Under this staircase was
set a stand full of walking-sticks, and a table littered with gloves,
brushes, a hand-bell, a riding-crop, one or two dog-whistles, and a
bed-room candle, with tinder-box beside it. This, with one notable
exception, was all the furniture.
The exception--which turned me cold--was the form of a yellow mastiff
dog, curled on a mat beneath the table. The arch of his back was
towards me, and one forepaw lay over his nose in a natural posture of
sleep. I leant back on the wainscoting, with my eyes tightly fixed
on him, and my thoughts flying back, with something of regret, to the
storm I had come through.
But a man's habits are not easily denied.

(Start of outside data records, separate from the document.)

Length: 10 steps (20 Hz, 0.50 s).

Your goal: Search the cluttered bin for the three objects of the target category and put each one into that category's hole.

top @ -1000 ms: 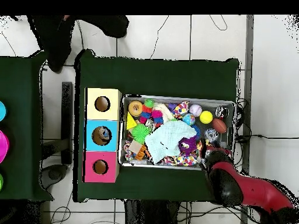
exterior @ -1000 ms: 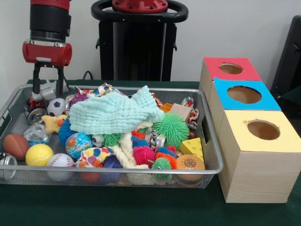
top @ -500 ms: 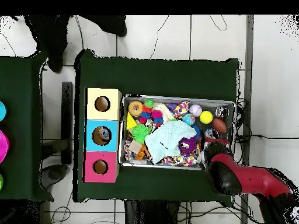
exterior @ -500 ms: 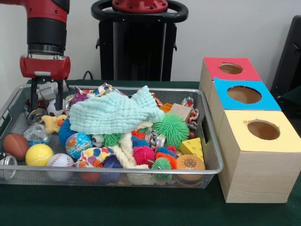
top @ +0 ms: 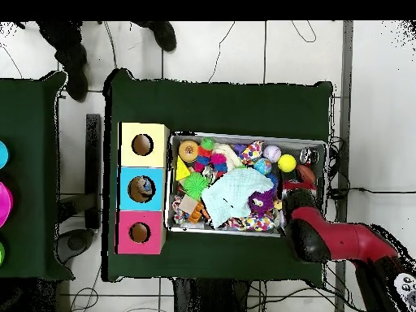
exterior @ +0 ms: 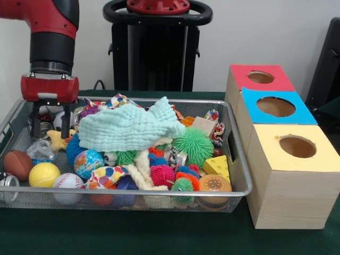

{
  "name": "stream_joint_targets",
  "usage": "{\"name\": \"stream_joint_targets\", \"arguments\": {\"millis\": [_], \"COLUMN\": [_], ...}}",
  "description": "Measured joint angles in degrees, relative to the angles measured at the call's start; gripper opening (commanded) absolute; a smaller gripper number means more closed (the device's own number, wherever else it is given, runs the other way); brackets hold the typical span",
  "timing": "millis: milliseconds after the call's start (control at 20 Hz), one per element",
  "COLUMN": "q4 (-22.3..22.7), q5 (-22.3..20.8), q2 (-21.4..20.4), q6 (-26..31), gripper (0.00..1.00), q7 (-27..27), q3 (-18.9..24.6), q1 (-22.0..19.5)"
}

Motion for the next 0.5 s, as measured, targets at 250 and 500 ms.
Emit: {"name": "stream_joint_targets", "arguments": {"millis": [250, 500], "q4": [-2.54, -4.86], "q5": [-1.03, -1.62], "q2": [1.50, 3.19], "q6": [-0.43, -0.45], "gripper": [1.00, 1.00], "q7": [0.00, 0.00], "q3": [-0.08, -1.36], "q1": [0.34, 0.75]}}
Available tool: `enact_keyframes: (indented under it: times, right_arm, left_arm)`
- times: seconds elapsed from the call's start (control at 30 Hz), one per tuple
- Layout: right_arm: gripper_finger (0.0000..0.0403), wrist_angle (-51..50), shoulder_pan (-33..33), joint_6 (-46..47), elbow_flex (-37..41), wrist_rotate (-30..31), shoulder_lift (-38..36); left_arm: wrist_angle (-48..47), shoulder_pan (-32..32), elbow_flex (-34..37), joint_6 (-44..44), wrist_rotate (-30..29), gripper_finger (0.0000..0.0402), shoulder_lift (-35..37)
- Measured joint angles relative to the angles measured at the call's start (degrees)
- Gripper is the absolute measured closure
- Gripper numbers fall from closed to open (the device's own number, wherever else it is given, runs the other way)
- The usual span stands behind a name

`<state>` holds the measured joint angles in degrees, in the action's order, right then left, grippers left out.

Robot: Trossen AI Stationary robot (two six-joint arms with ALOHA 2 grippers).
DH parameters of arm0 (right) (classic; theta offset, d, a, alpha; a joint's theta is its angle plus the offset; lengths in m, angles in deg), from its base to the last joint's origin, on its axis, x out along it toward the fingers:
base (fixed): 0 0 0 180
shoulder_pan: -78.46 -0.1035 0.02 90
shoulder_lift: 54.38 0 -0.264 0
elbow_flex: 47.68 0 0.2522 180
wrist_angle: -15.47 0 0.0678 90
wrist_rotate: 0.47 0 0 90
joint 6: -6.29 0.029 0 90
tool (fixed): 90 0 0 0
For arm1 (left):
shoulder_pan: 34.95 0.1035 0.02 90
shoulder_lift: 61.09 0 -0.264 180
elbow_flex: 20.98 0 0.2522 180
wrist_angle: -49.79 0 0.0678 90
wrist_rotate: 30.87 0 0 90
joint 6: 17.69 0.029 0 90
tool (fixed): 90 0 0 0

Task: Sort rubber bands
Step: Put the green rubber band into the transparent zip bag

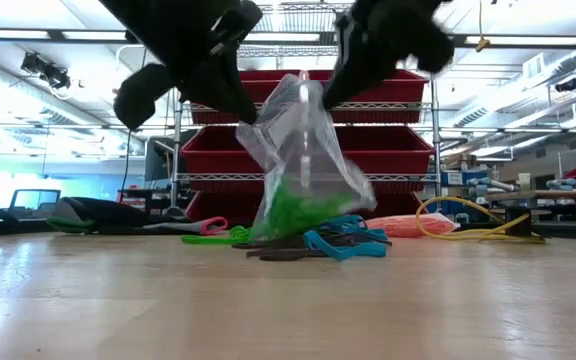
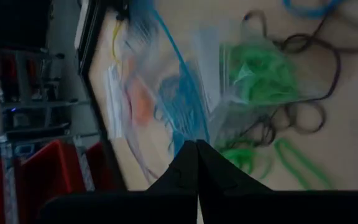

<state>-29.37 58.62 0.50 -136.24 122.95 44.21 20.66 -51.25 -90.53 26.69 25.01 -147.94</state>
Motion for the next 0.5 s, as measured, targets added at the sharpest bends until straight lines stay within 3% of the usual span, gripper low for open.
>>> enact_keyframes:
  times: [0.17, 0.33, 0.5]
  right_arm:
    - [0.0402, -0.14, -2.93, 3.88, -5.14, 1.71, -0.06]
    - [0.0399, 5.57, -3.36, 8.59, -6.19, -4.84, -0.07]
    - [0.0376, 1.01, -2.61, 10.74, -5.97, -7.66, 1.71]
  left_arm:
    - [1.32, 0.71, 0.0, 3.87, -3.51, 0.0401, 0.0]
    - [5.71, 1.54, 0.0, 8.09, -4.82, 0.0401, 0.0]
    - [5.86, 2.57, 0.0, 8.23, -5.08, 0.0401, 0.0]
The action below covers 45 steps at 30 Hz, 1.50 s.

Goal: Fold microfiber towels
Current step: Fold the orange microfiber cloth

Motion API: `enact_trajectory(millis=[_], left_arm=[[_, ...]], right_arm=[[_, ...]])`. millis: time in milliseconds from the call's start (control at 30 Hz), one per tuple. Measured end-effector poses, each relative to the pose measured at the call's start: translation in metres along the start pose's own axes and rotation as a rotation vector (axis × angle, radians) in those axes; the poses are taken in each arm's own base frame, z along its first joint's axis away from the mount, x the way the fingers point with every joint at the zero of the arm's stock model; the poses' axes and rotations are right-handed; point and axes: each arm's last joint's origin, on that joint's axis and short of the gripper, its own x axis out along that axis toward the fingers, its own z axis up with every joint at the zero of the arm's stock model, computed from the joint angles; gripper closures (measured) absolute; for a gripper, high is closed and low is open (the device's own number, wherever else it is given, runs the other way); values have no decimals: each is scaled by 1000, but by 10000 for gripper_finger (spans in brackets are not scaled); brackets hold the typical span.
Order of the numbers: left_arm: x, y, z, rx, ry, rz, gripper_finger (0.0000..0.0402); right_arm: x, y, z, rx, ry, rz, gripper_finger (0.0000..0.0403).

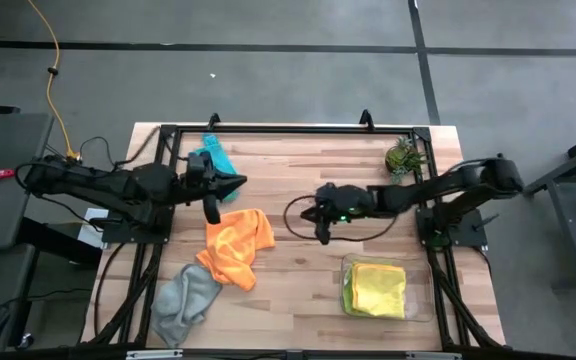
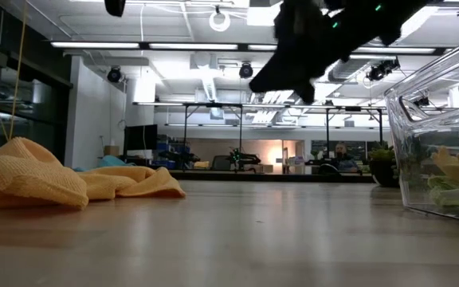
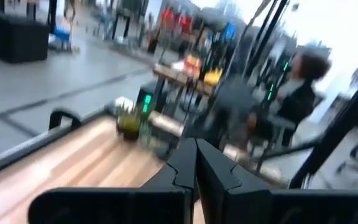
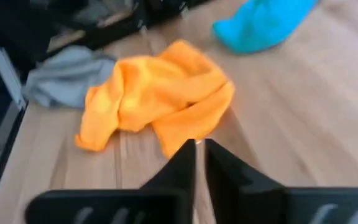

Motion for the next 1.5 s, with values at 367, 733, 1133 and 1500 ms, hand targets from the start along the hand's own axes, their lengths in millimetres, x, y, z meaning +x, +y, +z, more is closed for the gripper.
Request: enact_trajectory(millis=[367,733,1133,1500], left_arm=[[-2,2,2,7,-9,10,401],[-3,3,0,16,11,21,401],[-3,7,-7,91,64,100,402],[3,18,-35,99,243,304,402]], right_arm=[[115,6,-18,-59,144,148,397],[161,7,-25,-92,415,61,402],[101,-20,-20,-409,854,-144,403],[46,-55,-37,-535,1194,-190,403]])
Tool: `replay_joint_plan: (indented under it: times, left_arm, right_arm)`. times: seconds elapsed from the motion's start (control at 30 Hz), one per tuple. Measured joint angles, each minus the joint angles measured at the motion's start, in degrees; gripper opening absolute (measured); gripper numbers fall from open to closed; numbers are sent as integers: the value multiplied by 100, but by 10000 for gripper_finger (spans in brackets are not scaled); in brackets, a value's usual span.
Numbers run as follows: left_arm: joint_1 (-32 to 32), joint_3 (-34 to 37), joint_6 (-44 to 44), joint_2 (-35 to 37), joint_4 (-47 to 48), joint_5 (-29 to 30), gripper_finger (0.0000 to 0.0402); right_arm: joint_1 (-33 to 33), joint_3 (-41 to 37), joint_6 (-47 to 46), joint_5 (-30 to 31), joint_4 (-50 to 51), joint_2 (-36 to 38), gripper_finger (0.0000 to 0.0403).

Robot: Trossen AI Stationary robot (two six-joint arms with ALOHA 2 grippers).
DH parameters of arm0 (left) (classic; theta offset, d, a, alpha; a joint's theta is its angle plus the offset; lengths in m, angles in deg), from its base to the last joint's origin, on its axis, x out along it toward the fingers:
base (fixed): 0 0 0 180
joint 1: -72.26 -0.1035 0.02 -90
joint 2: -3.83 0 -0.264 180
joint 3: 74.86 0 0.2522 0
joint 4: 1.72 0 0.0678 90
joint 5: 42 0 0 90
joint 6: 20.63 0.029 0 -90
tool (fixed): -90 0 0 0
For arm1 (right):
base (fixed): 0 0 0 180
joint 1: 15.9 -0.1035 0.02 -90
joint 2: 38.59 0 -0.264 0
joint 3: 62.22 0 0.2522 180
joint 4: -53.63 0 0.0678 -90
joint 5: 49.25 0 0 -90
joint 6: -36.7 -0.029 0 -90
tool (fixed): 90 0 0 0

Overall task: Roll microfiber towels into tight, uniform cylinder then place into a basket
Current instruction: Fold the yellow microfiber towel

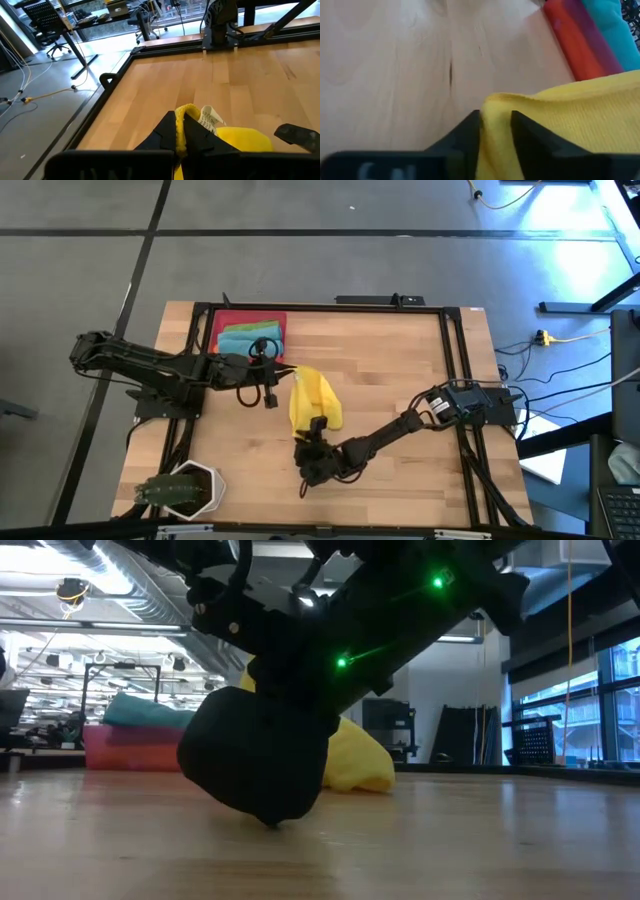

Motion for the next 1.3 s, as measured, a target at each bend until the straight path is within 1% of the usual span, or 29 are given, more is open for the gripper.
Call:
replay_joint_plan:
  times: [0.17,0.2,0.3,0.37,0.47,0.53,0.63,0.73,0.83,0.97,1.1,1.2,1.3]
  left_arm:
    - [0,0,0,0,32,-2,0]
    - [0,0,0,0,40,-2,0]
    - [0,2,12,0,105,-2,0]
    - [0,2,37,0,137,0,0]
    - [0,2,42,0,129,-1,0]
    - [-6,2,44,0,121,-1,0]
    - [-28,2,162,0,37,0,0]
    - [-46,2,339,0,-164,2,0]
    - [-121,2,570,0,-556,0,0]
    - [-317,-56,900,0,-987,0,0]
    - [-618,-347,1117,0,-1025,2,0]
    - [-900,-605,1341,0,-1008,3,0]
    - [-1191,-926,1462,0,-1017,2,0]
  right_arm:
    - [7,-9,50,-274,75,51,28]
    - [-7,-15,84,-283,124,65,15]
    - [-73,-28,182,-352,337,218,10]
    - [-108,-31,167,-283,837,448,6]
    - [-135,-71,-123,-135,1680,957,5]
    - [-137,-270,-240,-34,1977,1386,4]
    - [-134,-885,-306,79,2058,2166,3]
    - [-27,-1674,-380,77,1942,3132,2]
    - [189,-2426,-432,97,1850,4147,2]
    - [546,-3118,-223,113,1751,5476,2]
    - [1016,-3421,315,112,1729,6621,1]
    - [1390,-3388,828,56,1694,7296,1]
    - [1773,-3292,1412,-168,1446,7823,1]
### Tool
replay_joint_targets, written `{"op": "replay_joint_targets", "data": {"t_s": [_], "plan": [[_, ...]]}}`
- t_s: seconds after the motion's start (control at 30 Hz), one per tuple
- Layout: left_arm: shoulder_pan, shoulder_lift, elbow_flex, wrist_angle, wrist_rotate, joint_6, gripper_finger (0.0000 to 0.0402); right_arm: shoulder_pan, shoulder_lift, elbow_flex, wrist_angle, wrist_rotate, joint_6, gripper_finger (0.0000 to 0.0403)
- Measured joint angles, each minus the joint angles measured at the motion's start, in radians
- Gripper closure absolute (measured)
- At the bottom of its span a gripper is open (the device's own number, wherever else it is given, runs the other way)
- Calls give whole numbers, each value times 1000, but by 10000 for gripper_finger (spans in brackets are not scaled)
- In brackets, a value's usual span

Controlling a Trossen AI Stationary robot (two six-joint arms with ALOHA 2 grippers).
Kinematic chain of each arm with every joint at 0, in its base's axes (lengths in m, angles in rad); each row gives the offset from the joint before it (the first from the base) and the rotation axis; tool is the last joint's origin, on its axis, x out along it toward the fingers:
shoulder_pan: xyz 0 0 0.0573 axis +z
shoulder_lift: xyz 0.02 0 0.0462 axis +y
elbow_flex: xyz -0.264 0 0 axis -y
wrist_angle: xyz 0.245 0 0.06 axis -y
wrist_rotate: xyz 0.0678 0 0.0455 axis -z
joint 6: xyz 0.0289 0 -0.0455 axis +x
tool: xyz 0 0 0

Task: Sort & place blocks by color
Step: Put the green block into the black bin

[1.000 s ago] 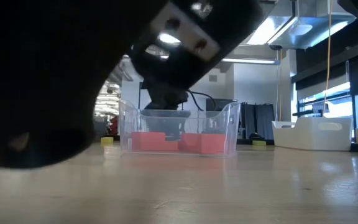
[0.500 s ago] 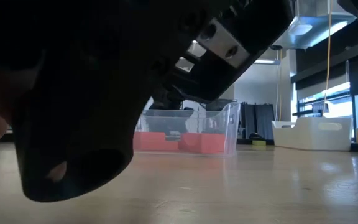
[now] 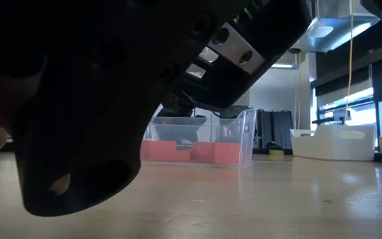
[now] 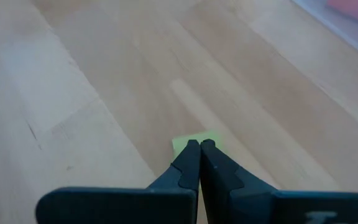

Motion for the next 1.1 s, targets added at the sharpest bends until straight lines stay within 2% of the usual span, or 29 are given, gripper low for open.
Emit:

At the end of three minutes
the dog had not moved, and I was down on the doormat unlacing my
soaked boots. Slipping them off, and taking them in my left hand, I
stood up, and tried a step towards the stairs, with eyes alert for
any movement of the mastiff; but he never stirred. I was glad enough,
however, on reaching the stairs, to find them newly built and the
carpet thick. Up I went with a glance at every step for the table
which now hid the brute's form from me, and never a creak did I wake
out of that staircase till I was almost at the first landing, when my
toe caught a loose stair-rod, and rattled it in a way that stopped my
heart for a moment, and then set it going in double-quick time.